**YOUR ASSIGNMENT**
Set down exactly the lines below between the line holding "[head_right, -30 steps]" and the line holding "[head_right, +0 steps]", inclusive; no other line belongs in the answer.

**RECORD EXCERPTS**
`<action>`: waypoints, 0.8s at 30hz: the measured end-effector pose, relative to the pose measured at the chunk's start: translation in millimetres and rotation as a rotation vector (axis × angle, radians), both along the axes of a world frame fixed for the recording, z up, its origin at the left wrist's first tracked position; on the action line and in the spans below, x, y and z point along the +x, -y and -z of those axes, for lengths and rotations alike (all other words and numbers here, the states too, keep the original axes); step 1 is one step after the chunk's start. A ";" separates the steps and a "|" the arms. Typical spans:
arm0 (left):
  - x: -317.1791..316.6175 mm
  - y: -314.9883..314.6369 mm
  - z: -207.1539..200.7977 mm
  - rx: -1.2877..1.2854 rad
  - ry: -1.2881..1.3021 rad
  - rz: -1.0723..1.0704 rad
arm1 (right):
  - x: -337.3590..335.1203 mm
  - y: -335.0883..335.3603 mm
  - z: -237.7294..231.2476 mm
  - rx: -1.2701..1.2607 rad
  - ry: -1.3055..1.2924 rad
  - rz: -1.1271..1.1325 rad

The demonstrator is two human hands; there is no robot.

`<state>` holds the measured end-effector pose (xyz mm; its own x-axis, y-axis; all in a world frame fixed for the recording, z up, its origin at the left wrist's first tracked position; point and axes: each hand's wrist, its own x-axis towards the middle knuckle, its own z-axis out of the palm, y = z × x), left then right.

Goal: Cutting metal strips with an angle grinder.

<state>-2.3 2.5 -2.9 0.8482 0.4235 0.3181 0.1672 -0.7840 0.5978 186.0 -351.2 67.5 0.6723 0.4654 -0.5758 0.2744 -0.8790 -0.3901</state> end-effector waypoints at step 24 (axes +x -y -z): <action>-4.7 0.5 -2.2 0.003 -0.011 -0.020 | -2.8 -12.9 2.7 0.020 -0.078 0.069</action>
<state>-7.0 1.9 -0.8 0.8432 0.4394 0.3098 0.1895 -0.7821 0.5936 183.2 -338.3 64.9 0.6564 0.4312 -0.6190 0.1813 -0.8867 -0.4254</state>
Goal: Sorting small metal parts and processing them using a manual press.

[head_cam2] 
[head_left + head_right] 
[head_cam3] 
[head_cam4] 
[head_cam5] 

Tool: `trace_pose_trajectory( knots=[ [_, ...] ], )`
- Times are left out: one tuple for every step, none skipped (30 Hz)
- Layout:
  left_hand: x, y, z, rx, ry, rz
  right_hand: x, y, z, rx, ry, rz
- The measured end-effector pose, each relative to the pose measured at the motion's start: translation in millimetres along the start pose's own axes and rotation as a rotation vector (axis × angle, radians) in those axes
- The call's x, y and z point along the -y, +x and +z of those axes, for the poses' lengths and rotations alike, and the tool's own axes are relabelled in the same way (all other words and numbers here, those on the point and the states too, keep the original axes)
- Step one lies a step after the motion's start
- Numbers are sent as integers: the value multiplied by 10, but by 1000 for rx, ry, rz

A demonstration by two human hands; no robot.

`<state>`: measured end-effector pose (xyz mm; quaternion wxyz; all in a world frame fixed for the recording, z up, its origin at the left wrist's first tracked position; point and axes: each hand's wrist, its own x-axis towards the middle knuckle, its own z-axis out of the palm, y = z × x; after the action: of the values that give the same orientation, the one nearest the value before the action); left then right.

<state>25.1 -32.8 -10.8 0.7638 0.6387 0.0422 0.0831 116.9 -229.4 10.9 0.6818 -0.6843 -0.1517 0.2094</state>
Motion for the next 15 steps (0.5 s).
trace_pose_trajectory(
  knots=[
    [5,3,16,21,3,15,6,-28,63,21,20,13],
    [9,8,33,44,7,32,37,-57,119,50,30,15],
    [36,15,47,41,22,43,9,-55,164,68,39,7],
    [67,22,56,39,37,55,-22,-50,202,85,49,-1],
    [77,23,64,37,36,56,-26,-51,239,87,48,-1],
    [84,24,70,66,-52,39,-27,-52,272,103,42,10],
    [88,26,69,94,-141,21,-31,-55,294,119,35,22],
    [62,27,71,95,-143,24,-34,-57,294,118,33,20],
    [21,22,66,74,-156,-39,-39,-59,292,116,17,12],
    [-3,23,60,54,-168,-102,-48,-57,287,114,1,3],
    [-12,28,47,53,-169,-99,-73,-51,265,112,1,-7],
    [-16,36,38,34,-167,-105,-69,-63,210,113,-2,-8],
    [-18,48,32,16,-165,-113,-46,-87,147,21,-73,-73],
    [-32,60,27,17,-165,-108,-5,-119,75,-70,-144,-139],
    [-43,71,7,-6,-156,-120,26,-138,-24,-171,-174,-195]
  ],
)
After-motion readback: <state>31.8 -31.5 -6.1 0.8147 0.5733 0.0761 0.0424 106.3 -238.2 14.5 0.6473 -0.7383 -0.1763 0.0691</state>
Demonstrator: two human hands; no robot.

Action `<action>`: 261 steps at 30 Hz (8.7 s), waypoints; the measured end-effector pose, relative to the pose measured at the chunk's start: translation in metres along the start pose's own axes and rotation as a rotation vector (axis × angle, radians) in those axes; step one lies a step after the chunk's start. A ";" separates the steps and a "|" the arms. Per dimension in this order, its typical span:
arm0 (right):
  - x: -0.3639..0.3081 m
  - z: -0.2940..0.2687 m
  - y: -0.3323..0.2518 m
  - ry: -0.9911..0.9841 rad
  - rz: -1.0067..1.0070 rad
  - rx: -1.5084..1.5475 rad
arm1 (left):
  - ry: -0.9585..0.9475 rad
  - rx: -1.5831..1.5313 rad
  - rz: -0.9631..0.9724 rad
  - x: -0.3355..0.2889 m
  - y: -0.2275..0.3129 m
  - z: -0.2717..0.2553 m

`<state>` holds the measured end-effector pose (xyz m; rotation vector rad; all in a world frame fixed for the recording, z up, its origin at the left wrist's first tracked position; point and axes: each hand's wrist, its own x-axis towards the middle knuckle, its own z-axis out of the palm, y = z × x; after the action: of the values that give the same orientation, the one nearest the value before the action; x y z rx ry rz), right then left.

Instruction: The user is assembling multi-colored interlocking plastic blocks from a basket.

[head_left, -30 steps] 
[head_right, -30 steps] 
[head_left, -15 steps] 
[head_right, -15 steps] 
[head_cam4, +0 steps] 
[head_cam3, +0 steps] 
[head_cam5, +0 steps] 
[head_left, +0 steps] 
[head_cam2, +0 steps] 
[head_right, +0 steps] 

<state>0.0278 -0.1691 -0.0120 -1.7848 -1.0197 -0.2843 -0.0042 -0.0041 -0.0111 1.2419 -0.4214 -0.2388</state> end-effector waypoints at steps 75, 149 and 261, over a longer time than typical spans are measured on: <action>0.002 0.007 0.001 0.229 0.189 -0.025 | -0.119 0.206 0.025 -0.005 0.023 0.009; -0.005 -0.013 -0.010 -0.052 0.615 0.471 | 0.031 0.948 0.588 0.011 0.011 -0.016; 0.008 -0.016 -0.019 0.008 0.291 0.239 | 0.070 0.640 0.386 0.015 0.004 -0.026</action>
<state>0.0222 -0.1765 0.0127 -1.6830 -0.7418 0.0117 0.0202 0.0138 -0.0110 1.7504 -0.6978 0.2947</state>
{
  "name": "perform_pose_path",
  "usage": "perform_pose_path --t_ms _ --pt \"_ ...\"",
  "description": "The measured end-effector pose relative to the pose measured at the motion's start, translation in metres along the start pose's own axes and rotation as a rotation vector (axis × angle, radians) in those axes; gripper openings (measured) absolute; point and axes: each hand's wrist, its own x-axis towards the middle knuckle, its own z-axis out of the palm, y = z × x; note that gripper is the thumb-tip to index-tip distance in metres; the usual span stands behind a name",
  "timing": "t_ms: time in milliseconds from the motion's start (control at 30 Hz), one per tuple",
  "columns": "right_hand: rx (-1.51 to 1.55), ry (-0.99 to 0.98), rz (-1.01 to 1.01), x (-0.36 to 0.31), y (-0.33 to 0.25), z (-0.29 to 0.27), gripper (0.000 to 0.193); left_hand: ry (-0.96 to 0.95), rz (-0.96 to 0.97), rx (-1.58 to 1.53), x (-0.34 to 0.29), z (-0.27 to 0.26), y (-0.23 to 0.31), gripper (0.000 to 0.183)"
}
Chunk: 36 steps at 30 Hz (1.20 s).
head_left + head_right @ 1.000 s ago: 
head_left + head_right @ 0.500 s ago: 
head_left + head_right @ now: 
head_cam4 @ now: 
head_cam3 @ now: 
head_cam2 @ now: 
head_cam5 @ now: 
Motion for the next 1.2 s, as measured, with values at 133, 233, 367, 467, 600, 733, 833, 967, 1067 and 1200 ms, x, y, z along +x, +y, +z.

**TASK OUTPUT**
[head_right, -30 steps] 
[head_left, -15 steps] 
[head_right, -15 steps] 
[head_cam4, +0 steps] 
[head_cam3, +0 steps] 
[head_cam5, +0 steps] 
[head_left, +0 steps] 
[head_cam2, +0 steps] 
[head_right, +0 steps] 

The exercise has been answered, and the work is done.